(Source: Google/AP)
Wearable electronics are undiscovered country in terms of security research

Wearable electronics are still in their very early stages in terms of commercialization, but already there’s been a fascinating attack on their security, demonstrated by Marc Rogers, the principal researcher at Lookout Mobile Security.
Mr. Rogers took Google Inc.’s (GOOG) Glass Explorer and exposed  a rather gaping hole in the device’s security.

Glass Explorer when it spots special QR codes (square shaped barcode-like stickers for smartphones and tablets) automatically can perform certain functions, such as visiting a URL.  But the trouble began when Google allowed the QR codes to be used as a setup tool, connecting the devices to a network over Wi-FI or BlueTooth. 
The idea seemed clever, given that setup would otherwise be onerous due to lack of a keyboard (the Glass Explorer can take voice input, input from a small trackpad on the side of the glasses, and input from glyphs such as QR codes, which it “sees”).  The issue was that Google never secured these setup-driven connection commands, allowing you to trick the glasses into visiting a nasty network.

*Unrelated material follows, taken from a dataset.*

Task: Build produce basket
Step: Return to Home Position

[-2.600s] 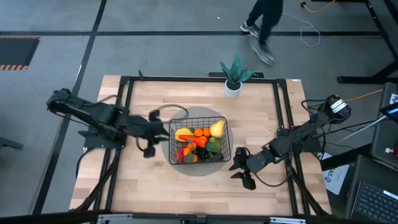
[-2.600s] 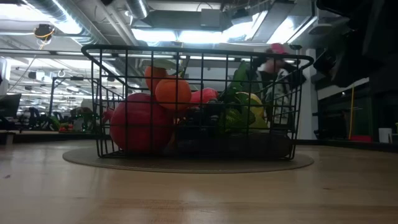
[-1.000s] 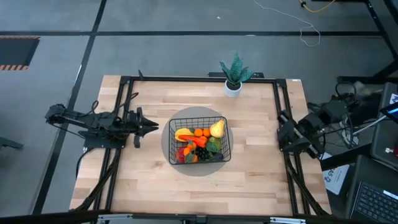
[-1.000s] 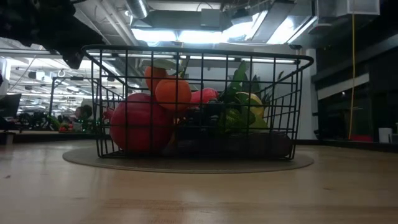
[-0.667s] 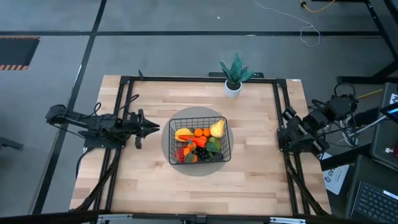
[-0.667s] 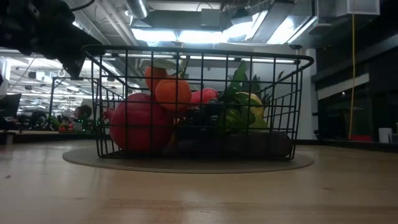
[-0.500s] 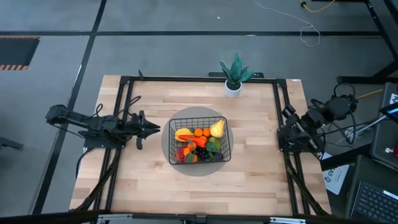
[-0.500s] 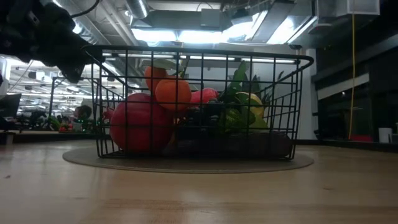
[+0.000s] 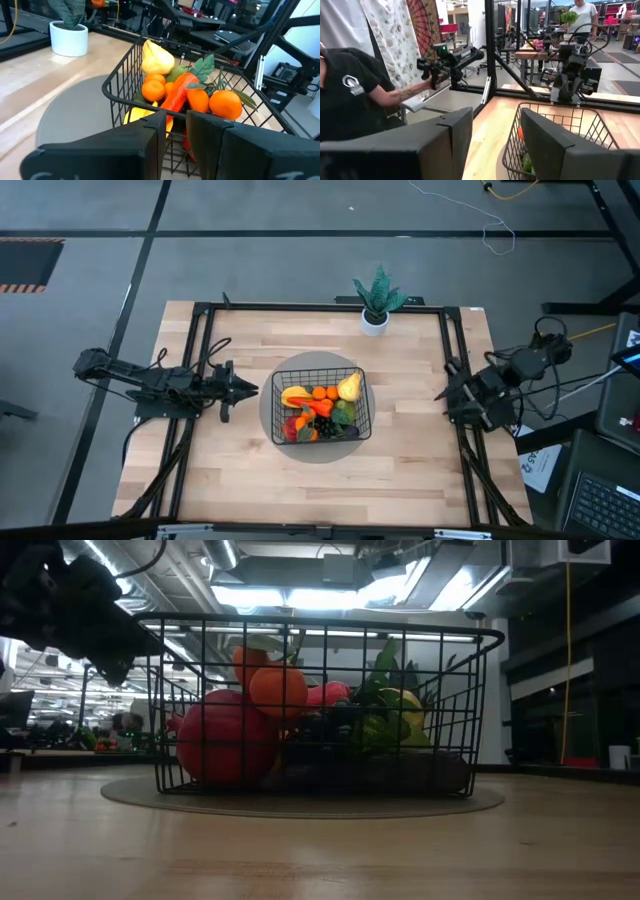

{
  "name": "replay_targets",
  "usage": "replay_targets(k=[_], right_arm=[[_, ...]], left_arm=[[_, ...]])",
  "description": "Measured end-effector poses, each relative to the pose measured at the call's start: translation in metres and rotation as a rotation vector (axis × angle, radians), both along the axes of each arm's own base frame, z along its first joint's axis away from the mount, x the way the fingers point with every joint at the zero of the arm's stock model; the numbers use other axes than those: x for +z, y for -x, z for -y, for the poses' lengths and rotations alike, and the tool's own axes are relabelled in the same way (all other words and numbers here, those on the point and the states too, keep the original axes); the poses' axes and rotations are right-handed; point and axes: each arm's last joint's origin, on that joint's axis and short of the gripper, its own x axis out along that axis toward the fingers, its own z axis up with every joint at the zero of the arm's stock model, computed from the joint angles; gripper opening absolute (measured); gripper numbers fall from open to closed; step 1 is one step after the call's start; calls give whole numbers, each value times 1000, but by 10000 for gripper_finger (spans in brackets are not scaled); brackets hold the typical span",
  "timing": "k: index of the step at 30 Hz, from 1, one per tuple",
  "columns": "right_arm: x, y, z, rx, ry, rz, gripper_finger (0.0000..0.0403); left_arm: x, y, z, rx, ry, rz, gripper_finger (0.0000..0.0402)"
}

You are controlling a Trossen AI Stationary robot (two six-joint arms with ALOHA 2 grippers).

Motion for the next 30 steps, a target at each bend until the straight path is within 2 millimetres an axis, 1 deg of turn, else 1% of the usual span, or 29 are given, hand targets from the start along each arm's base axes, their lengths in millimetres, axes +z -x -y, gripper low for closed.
replay_targets(k=[3, 9, 15, 20, 27, 30], right_arm=[[-15, -7, -4, 0, 20, -23, 165], [-53, -17, -11, -4, 45, -119, 165], [-82, -25, -15, -22, 65, -158, 165], [-102, -31, -19, -1, 46, -141, 165], [-151, -35, -22, -6, -20, -208, 165], [-150, -35, -22, 11, -33, -218, 165]], left_arm=[[1, 0, 0, 9, 2, 7, 64], [0, 0, 0, 7, 0, 5, 64], [0, 0, 0, 6, 0, 5, 64], [0, 0, 0, 6, 0, 4, 64], [0, 0, 0, 5, -1, 4, 64], [0, 0, 0, 4, -1, 3, 64]])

By posting a malicious QR code, Mr. Rogers tricked the Android glasses wearable computer into connecting to his attack network.  He showed that such an attack could be used to monitor (using the software tool SSLstrip)  or even take complete remote control of the device exploiting known Android vulnerabilities (Mr. Rogers’ attack used an Android 4.0.4 vulnerability).

After revealing the vulnerability to Google on May 16, with information on the attack, Mr. Rogers was impressed to see Google cover the hole by June 4, with the XE6 firmware update.  That update fights the attack in different ways, including improving warning when connecting to a network via QR command.  More significantly the update turns off auto-scanning for QR codes.  Thus similar future attacks would require the user to first be choosing to scan an unknowingly malicious code, rather than the attack launching from a mere accidental glance at a malicious QR stuck somewhere.

While Mr. Rogers says he expects more vulnerabilities to be found in Google Glass Explorer before its public release, he’s impressed with Google’s patching time of under a month.  He remarks, "This responsive turnaround indicates the depth of Google’s commitment to privacy and security for this device and set a benchmark for how connected things should be secured going forward."

QR Glass Exploit
A mere stray glance at a malicious QR code could trigger the exploit, pre-patch.
[Image Source: Slashgear]

He says that the experience has convinced him that by the time the wearable – currently only available to developers – is launched at a lower cost to consumers (likely in 2014) – consumers will "be able to trust Glass … because it has been tested."

As for what’s next for Lookout, he plans to next investigate connected cars, environmental controls, and smartwatches (such as Sony Corp.'s (TYO:6758) SmartWatch 2) for exploits.  He expects more vulnerabilities to be found in such devices as companies try to work around the logistical hurdles of limited user interfaces, often turning to novel but risky solutions.  But he argues consumers shouldn’t fear the "internet of things" industry trend, remarking, "There’s a risk that we will get a little bit scared by new things, and there’s a risk that we could miss out on cool things [as a result]."